Show the Integration of Legendre Polynomials is 0

Question

Show that for the Legendre polynomial $P_n$ with $n\neq0$,

$$\int_{-1}^{+1} P_n (x) dx =0$$

I put this polynomial in the Legendre equation then got stuck. Can you help me find out what to do next?

Answer 1

I would do this in two parts: first prove this for $n$ being odd then do the even case.

So assume $n$ is odd. From Rodridge's Formula we have

$$P_n(x) = \frac{1}{2^n n!} \frac{d^n}{dx^n} \left[(x^2-1)^n\right] $$

so if $n$ is odd $P_n(x)$ is a polynomial with all odd powers (justify this more). Thus $P_n(x)$ is an odd function and so by symmetry the symmetric integral about zero is zero. Therefore we have proven the result for all odd $n$.

More generally, this same argument can show that the Legendre polynomials have the following symmetry relation:

$$ P_n(-x) = (-1)^n P_n(x) $$

so the polynomials are odd if and only if $n$ is odd. Thus the previous argument won't work for $n$ being even. What we can do is use the following formula:

$$ (2n+1)P_n(x) = \frac{d}{dx}\left[ P_{n+1}(x) - P_{n-1}(x)\right] $$

(I just found that formula on the Wikipedia page, it might be in some book somewhere or have a name...) Thus take $n$ as even and integrate both sides.
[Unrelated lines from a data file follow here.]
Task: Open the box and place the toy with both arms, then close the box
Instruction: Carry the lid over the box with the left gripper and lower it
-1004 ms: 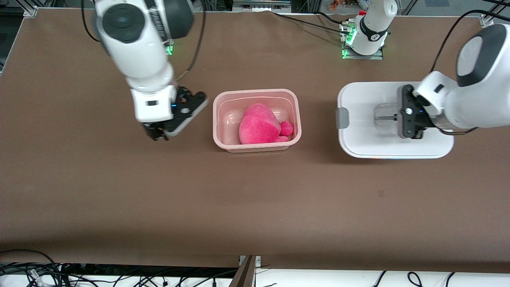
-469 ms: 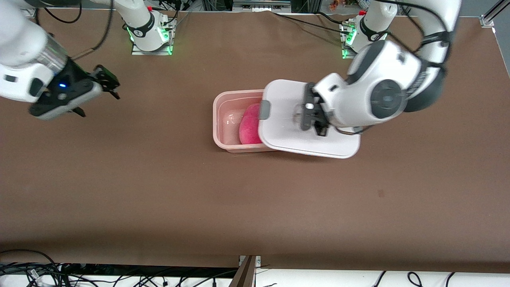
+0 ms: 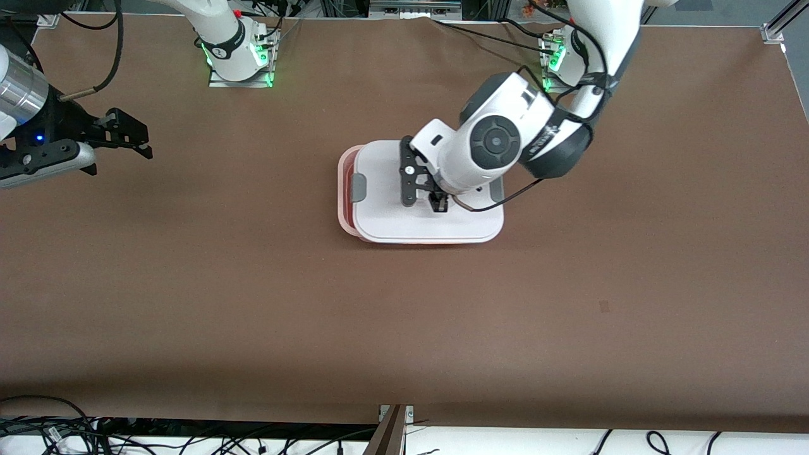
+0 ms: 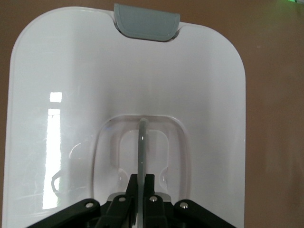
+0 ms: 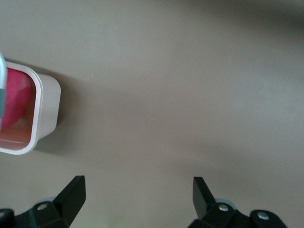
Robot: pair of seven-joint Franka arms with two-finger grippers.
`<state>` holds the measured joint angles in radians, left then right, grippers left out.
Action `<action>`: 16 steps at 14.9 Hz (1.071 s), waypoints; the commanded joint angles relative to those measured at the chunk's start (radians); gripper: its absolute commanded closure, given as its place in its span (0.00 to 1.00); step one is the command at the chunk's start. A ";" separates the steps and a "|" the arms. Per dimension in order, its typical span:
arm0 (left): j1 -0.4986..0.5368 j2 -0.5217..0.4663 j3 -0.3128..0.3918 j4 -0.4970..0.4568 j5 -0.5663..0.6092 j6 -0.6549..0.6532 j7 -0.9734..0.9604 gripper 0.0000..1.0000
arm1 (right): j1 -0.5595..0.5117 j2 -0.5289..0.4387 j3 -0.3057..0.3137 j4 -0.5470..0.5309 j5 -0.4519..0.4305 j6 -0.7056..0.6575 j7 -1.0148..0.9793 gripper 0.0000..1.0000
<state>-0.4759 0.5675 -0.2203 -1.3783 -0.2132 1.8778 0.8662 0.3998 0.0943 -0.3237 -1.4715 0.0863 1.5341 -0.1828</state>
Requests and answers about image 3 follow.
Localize brown wooden beam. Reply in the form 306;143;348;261
363;404;406;455

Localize colourful small items heap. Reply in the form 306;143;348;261
521;0;569;16

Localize pink translucent plastic box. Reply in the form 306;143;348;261
337;144;506;246

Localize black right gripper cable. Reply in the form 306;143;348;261
60;0;124;103

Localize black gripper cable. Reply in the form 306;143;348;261
60;0;124;103
452;0;611;212

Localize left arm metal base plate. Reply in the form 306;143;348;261
539;32;573;95

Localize grey metal frame piece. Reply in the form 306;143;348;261
368;0;463;21

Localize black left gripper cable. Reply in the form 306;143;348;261
452;0;611;212

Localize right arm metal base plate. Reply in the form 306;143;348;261
209;22;280;88

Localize short black base cable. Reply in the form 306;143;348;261
502;18;554;40

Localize long black base cable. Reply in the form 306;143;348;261
433;18;557;56

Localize thin black base cable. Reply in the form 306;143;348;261
265;16;303;50

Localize white box lid grey clips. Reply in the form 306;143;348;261
351;139;505;244

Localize brown table cover sheet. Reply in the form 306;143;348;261
0;13;809;434
Notice that the right hand side gives

$$ \int_{-1}^{1} \frac{d}{dx}\left[ P_{n+1}(x) - P_{n-1}(x)\right] = \left[ P_{n+1}(x) - P_{n-1}(x)\right] _{-1}^{1}$$

Since $n+1$ and $n-1$ are odd, $P_{n+1}(1) = P_{n-1}(1) = 1$ and thus by the symmetry property $P_{n+1}(-1) = P_{n-1}(-1) = -1$. So

$$ \left[ P_{n+1}(x) - P_{n-1}(x)\right] _{-1}^{1} = 0. $$

Notice this then means that the integral of $P_n$ is zero when $n$ is even.
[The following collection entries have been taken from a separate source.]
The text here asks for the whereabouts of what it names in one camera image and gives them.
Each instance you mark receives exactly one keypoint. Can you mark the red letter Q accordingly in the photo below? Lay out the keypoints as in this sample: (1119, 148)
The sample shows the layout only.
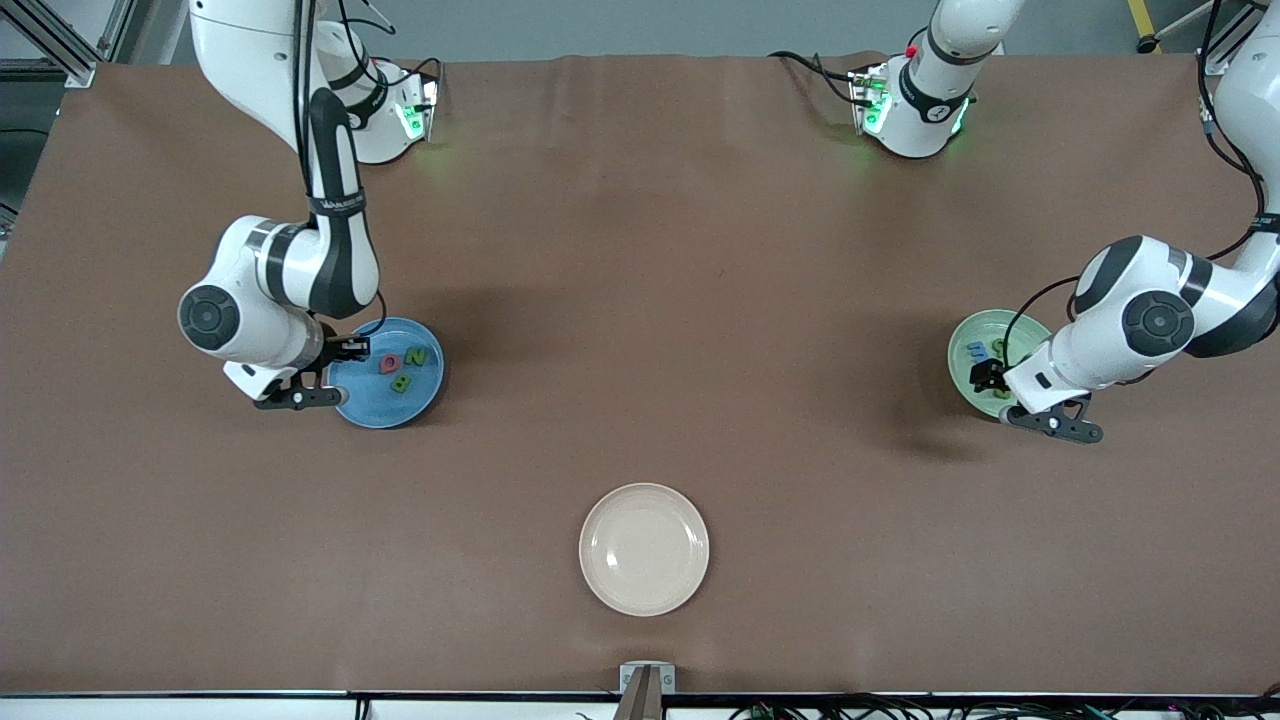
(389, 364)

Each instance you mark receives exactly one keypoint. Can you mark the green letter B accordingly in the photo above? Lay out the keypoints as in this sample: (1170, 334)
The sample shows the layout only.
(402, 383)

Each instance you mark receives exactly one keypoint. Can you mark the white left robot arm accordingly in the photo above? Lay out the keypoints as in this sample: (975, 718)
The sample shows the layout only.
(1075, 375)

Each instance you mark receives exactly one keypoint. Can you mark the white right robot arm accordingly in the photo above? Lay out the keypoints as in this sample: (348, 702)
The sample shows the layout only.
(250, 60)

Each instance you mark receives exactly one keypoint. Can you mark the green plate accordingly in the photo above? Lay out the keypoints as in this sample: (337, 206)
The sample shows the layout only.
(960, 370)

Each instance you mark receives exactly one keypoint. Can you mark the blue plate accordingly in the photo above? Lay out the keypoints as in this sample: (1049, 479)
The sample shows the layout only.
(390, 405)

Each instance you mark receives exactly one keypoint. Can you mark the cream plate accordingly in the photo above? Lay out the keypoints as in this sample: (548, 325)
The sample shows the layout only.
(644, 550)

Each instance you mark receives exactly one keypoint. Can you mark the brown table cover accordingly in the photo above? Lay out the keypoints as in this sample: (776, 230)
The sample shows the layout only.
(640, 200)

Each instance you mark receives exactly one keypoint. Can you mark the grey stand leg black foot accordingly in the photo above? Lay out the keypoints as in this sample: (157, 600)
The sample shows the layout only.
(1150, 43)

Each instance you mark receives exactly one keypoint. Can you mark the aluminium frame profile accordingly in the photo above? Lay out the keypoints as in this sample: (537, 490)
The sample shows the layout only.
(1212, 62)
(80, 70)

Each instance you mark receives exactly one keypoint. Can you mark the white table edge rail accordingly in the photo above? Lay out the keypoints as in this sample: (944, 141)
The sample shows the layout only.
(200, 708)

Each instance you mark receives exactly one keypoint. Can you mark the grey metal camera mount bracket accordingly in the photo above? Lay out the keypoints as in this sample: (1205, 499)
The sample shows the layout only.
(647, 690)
Note that if this is for homework, you probably can't use all of these identities. But this gives a guideline for one way to get to the conclusion with details to fill in.

Answer 2

By definition, the Legendre polynomial $P_n(x)$ is a polynomial solution of the Legendre ODE

$$\frac{d}{dx}\left[(1-x^2)\frac{d}{dx}P_n(x)\right] + n(n+1)P_n(x) = 0$$

Integrating both sides from $-1$ to $1$ and apply Fundamental theorem of calculus, we have

$$\left[(1-x^2)\frac{d}{dx}P_n(x)\right]_{x=-1}^{1} + n(n+1)\int_{-1}^1 P_n(x) = 0$$

Because of the $1-x^2$ factor, the first term on LHS vanishes. This leaves us with $$n(n+1) \int_{-1}^1 P_n(x) = 0$$ When $n \ne 0$ , the coefficient $n(n+1)$ above $\ne 0$ and we are done.